**TRY IT:** From the entries below, report only the number of lines that contain the word "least".

[SUPPLIED MATERIAL]

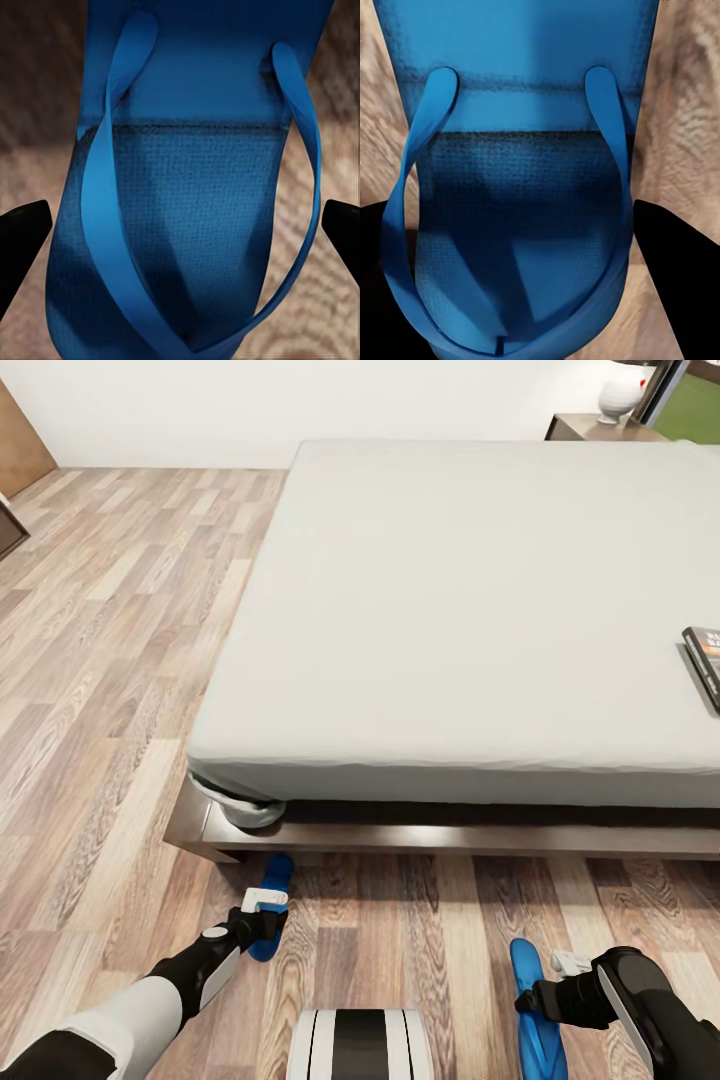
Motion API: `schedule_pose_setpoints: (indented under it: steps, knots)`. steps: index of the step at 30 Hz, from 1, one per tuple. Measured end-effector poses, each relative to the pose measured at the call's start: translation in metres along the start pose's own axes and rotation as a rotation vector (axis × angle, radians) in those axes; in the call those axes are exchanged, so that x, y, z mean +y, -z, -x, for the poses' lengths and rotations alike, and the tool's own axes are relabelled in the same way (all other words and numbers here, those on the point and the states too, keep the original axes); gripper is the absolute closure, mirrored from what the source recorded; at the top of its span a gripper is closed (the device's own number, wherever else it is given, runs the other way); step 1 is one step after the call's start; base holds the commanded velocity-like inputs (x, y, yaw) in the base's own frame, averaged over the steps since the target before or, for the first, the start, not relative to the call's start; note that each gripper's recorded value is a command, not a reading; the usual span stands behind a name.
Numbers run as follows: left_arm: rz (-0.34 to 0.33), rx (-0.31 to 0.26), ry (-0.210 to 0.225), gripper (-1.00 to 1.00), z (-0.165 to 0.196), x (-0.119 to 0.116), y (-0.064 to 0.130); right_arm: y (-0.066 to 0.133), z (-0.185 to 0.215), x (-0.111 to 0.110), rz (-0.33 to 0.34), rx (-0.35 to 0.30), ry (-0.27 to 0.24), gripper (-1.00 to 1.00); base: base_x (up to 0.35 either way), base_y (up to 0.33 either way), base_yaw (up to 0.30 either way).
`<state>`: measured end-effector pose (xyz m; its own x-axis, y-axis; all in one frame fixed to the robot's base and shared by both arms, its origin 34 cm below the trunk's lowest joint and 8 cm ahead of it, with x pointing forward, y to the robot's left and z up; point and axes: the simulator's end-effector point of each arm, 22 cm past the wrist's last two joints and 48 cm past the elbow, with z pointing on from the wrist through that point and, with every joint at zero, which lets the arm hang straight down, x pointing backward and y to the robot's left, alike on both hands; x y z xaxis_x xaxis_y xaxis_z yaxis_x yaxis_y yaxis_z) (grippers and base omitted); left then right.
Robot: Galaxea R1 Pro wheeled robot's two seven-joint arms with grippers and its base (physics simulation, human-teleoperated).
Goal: In the bedroom, move the book from the bed onto either nightstand, and place the two sandals side by side next to the bed.
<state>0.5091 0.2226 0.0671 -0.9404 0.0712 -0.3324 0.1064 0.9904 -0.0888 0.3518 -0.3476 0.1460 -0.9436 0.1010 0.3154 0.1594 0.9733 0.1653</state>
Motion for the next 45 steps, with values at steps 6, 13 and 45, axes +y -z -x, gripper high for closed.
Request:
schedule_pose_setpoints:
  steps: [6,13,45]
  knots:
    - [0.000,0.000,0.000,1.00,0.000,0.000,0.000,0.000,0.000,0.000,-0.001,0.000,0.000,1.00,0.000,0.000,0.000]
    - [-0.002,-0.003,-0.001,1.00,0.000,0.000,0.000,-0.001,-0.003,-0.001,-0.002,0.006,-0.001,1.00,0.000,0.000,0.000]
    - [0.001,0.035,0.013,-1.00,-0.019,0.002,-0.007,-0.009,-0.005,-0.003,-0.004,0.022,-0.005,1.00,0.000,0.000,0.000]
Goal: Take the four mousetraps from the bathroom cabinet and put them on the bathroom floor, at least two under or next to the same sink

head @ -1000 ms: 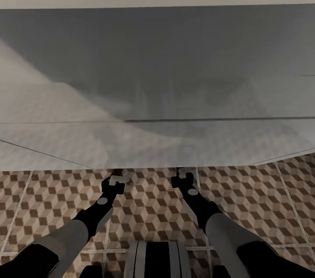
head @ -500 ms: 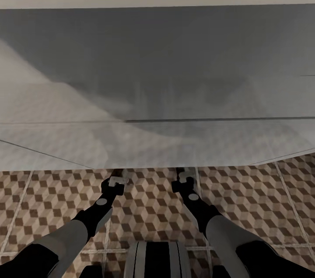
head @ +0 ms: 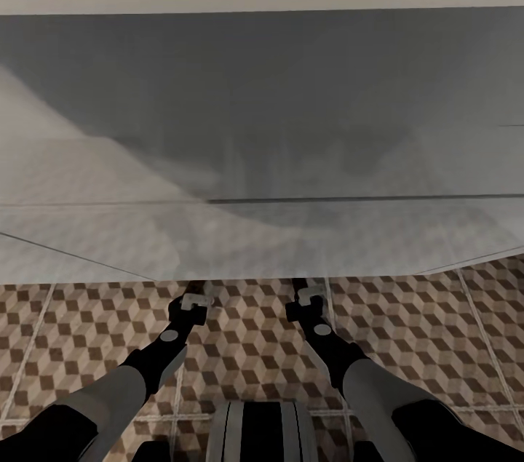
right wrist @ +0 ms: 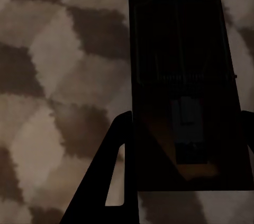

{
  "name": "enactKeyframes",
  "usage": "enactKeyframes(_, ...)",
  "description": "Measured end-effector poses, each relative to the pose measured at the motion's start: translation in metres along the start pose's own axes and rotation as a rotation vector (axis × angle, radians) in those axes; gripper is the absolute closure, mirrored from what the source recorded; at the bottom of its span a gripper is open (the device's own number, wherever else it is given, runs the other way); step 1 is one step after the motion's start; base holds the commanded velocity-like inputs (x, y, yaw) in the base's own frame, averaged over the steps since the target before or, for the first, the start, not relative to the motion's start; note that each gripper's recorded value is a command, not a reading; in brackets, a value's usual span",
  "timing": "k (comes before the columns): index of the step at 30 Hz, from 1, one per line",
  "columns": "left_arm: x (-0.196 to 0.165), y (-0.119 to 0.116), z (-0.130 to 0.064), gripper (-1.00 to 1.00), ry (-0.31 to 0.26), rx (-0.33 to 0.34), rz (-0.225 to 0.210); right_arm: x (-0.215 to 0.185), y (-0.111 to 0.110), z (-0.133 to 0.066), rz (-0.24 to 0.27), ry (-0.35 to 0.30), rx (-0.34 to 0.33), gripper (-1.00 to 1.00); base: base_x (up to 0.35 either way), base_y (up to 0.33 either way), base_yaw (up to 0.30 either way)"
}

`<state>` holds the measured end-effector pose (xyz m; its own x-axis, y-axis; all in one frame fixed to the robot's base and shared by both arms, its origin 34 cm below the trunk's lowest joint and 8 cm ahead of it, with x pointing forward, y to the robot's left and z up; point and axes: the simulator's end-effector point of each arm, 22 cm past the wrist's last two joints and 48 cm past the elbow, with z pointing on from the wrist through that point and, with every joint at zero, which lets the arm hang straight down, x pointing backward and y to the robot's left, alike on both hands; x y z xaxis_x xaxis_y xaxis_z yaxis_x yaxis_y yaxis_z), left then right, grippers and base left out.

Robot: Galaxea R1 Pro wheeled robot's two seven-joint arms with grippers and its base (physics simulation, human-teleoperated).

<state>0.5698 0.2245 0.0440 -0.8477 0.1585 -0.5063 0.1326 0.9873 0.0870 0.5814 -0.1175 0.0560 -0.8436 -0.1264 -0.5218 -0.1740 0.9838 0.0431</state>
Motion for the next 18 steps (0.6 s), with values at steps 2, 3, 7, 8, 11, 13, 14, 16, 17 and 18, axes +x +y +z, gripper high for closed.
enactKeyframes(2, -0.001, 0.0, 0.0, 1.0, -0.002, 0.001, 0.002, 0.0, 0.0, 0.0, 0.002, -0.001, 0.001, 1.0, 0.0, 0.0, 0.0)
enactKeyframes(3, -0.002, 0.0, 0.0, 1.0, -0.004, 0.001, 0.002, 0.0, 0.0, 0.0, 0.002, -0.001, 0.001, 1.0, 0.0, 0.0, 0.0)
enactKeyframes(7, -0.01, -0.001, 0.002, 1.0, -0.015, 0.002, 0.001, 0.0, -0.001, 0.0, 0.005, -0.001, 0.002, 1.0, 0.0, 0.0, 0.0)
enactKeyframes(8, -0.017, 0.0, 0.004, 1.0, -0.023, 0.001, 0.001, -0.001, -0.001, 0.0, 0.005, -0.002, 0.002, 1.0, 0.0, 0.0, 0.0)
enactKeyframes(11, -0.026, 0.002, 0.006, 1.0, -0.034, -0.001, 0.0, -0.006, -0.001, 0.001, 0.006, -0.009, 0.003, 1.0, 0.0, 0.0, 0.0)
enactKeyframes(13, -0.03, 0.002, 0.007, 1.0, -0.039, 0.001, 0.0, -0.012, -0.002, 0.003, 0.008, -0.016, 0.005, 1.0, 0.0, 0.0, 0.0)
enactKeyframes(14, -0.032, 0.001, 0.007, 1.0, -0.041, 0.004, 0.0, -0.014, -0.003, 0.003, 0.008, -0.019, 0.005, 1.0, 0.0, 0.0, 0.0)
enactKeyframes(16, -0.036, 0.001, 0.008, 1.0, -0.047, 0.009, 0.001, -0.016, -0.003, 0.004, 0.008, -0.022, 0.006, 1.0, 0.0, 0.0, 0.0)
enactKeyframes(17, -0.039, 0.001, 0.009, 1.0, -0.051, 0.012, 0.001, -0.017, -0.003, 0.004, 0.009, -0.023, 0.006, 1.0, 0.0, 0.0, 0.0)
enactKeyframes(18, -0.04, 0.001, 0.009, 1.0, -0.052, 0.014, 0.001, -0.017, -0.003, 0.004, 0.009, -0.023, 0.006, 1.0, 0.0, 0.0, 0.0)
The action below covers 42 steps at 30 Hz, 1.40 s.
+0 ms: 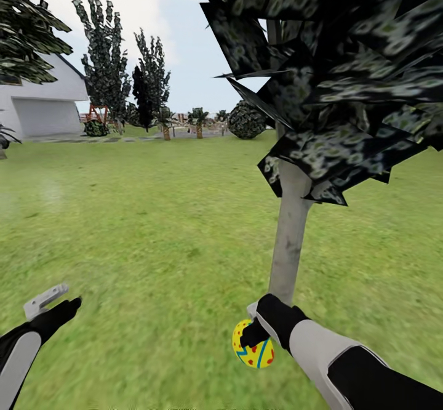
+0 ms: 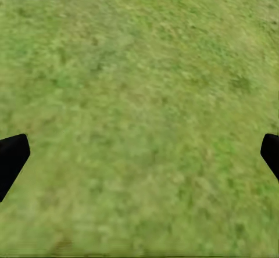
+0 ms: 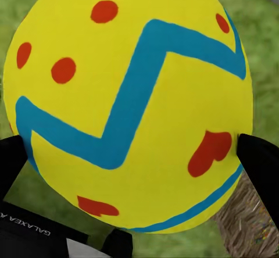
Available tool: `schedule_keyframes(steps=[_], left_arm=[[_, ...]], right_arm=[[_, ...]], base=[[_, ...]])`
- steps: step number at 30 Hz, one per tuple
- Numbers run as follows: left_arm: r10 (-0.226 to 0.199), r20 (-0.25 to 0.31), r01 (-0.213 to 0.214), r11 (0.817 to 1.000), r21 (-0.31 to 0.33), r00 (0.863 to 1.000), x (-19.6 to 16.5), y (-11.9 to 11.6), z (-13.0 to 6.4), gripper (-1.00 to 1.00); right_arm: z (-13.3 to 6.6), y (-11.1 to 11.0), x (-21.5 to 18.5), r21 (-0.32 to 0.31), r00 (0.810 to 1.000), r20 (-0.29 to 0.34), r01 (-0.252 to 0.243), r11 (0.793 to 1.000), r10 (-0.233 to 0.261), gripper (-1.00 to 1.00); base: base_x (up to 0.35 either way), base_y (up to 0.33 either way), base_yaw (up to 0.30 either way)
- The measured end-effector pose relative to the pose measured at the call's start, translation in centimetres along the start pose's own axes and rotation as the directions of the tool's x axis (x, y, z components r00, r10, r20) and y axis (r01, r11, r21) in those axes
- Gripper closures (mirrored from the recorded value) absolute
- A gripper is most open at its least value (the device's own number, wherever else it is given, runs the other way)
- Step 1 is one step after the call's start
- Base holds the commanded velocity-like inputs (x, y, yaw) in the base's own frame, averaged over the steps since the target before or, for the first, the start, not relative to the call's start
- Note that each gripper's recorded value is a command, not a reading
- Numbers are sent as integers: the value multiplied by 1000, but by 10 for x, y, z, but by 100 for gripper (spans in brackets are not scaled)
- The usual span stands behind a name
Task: Take the three Easter eggs out of the wicker basket on the lawn in the garden, then place them on the lawn next to a single tree (choose any tree) so that all three eggs are next to the same tree and none are left in the basket.
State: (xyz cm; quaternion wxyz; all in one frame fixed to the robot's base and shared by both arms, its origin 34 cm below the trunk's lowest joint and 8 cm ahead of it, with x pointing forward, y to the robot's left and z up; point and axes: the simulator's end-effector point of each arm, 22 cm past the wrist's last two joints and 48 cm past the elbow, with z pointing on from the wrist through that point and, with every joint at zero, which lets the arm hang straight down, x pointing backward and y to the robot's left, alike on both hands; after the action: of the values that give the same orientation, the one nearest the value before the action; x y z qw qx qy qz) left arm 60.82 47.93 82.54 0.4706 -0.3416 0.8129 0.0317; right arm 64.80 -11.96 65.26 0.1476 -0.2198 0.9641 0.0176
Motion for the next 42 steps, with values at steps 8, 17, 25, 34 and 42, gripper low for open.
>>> schedule_keyframes(steps=[8,17,25,34,42], left_arm=[[19,-70,-20,1000,-7,997,28,1,5,-100],[21,-76,-22,1000,-9,997,29,2,5,-100],[29,-118,-30,999,-11,993,58,2,7,-100],[34,-190,-46,997,-59,981,96,26,12,-100],[35,-188,-47,997,-59,981,96,26,11,-100]], right_arm=[[9,-2,28,6,998,-67,11,1000,-11,100],[11,-3,36,7,996,-85,7,1000,-6,100],[15,-8,45,7,995,-94,-17,1000,18,100],[38,35,90,-65,993,-115,-38,997,31,100],[37,36,88,-66,994,-109,-36,997,29,100]], base=[[-7,44,7],[0,41,0],[-84,21,0],[-207,41,0],[31,187,0]])
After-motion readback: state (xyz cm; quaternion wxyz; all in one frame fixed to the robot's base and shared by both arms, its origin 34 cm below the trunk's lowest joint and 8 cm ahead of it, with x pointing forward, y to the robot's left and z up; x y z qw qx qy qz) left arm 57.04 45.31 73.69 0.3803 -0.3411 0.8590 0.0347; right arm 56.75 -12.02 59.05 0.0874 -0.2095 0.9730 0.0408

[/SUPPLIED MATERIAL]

**RESPONSE BOX:** 2